+++ Information given +++

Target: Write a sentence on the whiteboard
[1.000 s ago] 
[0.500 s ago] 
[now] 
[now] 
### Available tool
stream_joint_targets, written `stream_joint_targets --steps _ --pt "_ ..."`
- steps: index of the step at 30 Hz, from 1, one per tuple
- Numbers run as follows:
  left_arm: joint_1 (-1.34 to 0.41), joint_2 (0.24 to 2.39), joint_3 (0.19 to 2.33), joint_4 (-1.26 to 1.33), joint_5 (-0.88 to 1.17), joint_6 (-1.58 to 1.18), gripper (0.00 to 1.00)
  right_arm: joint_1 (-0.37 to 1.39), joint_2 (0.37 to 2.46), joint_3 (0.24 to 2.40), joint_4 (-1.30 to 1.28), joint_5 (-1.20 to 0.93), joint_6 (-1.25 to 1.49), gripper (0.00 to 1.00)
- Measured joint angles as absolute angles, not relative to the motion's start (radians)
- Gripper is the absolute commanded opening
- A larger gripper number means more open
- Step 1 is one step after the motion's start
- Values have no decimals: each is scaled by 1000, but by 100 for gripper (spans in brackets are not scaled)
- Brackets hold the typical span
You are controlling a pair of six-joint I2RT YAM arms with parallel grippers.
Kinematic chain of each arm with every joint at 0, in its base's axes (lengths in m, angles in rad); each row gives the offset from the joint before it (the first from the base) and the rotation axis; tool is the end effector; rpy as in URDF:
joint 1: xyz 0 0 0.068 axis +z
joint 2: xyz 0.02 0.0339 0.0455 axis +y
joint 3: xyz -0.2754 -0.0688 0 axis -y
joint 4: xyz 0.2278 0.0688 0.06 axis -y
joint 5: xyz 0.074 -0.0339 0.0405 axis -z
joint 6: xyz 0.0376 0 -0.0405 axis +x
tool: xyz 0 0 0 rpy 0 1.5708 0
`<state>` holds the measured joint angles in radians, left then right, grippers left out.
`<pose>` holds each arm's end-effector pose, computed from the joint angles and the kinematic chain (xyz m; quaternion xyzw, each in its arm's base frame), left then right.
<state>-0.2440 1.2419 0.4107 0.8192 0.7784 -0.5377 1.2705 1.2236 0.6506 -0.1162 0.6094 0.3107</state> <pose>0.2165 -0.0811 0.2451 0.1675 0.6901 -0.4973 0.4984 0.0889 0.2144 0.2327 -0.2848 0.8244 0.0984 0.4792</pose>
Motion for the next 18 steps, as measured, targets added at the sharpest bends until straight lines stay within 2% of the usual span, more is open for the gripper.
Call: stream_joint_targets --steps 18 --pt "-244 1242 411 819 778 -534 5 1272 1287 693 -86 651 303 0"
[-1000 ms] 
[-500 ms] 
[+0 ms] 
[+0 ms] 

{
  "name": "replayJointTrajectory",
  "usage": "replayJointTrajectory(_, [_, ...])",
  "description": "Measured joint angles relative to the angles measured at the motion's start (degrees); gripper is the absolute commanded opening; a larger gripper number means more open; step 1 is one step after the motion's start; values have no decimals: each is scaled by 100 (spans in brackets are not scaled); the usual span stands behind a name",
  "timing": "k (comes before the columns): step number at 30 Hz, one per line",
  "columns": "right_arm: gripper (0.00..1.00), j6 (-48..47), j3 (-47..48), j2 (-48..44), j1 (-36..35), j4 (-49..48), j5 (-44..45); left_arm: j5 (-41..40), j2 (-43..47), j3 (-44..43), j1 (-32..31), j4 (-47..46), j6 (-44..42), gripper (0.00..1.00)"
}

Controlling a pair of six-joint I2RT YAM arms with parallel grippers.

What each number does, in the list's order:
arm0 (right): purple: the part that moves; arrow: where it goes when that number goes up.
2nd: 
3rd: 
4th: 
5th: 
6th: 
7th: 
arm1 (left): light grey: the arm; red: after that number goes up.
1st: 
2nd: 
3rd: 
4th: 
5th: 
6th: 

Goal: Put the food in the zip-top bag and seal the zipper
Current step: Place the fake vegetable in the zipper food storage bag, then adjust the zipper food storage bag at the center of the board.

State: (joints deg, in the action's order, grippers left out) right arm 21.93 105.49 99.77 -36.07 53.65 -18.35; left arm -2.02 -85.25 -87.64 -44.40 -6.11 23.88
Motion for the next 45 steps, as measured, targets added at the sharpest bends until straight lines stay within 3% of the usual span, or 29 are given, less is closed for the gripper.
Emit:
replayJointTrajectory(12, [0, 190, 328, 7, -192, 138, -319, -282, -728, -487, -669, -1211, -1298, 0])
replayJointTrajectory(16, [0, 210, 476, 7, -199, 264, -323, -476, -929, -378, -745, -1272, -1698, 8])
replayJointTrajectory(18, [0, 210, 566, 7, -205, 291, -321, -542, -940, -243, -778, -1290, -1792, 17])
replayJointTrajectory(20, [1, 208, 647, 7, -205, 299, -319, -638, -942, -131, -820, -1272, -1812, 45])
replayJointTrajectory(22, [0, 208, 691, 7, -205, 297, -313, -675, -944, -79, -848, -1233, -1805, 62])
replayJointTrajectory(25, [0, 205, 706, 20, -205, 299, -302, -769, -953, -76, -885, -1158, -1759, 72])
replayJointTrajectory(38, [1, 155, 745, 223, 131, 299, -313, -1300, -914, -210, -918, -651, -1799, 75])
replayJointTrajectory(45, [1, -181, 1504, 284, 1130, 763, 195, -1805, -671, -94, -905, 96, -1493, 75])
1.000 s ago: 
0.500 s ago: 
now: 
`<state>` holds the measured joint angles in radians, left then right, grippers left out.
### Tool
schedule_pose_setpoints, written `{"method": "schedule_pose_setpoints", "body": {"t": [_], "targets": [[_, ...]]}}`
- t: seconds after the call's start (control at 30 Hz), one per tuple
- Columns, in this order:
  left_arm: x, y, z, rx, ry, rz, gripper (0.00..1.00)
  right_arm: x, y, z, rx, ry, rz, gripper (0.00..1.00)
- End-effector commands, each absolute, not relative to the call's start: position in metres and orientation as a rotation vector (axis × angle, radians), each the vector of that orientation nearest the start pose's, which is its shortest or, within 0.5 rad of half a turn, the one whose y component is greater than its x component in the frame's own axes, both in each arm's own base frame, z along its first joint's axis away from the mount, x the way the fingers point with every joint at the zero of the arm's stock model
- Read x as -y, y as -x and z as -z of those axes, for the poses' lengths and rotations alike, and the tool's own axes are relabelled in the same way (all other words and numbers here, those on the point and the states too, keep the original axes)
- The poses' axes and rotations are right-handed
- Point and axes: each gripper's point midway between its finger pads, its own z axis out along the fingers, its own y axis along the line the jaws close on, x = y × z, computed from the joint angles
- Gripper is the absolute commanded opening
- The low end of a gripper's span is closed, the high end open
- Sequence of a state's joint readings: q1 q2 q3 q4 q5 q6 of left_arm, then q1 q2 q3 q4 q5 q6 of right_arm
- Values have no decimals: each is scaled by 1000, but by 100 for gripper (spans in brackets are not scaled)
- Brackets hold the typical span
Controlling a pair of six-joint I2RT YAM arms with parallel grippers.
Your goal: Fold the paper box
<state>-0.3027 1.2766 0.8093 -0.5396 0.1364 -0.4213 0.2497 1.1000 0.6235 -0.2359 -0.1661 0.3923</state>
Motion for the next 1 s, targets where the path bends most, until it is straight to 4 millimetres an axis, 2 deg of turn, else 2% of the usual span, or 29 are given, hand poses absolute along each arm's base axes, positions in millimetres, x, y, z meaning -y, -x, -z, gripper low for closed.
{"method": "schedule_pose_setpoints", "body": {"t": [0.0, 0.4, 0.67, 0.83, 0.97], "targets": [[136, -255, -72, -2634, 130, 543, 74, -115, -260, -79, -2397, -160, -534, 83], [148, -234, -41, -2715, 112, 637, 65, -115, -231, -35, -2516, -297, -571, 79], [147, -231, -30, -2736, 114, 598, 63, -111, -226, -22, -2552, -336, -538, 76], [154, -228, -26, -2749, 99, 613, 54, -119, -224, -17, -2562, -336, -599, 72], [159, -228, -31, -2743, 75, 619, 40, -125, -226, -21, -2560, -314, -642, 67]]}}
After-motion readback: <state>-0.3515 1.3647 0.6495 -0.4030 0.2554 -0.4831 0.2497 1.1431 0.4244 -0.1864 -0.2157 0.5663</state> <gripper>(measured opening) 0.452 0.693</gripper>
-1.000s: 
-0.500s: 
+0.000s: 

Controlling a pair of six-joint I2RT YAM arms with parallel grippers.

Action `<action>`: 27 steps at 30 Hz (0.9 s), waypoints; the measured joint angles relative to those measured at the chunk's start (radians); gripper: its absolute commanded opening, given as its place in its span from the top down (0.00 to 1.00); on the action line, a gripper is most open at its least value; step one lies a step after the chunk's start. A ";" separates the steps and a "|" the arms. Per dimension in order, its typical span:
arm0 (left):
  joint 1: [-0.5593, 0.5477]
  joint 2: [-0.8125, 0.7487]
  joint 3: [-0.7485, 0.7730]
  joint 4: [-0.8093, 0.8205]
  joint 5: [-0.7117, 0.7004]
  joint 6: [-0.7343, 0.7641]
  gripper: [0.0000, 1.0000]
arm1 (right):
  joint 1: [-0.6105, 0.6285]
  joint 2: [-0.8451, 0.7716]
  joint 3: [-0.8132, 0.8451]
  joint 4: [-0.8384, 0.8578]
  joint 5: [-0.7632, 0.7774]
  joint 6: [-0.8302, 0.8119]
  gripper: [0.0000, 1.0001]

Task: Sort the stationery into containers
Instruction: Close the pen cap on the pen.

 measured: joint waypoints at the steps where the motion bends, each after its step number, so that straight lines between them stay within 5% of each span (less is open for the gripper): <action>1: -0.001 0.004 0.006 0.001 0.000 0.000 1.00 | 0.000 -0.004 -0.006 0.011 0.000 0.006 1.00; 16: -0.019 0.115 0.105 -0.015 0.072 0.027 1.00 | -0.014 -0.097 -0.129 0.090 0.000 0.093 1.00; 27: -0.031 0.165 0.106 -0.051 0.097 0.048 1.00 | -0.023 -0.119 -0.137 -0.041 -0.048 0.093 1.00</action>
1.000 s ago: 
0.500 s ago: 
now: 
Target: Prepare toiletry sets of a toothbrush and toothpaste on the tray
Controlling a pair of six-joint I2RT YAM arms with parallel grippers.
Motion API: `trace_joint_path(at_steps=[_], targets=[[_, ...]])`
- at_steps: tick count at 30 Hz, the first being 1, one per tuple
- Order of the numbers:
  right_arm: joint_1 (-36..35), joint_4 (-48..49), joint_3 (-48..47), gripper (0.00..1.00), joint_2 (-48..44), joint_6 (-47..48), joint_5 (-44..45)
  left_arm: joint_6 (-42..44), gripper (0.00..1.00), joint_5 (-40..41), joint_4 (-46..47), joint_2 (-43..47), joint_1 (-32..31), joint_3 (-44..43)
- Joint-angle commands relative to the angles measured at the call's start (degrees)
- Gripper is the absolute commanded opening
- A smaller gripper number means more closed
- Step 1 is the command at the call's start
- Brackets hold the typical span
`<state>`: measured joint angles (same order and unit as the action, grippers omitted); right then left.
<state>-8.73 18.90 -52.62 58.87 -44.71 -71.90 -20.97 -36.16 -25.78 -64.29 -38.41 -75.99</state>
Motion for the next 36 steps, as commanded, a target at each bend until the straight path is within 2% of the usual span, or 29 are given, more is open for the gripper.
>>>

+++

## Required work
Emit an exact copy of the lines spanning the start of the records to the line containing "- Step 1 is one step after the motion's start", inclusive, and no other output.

## Response to this exercise
Target: Write a sentence on the whiteboard
[1.000 s ago] 
[0.500 s ago] 
[now] 
[now] 
### Available tool
stream_joint_targets, written `stream_joint_targets --steps _ --pt "_ ..."`
- steps: index of the step at 30 Hz, from 1, one per tuple
- Numbers run as follows:
  left_arm: joint_1 (-1.34 to 0.41), joint_2 (0.24 to 2.39), joint_3 (0.19 to 2.33), joint_4 (-1.26 to 1.33), joint_5 (-0.88 to 1.17), joint_6 (-1.58 to 1.18), gripper (0.00 to 1.00)
  right_arm: joint_1 (-0.37 to 1.39), joint_2 (0.37 to 2.46), joint_3 (0.24 to 2.40), joint_4 (-1.30 to 1.28), joint_5 (-1.20 to 0.93), joint_6 (-1.25 to 1.49), gripper (0.00 to 1.00)
- Measured joint angles as absolute angles, not relative to the motion's start (radians)
- Gripper is the absolute commanded opening
- A larger gripper number means more open
- Step 1 is one step after the motion's start

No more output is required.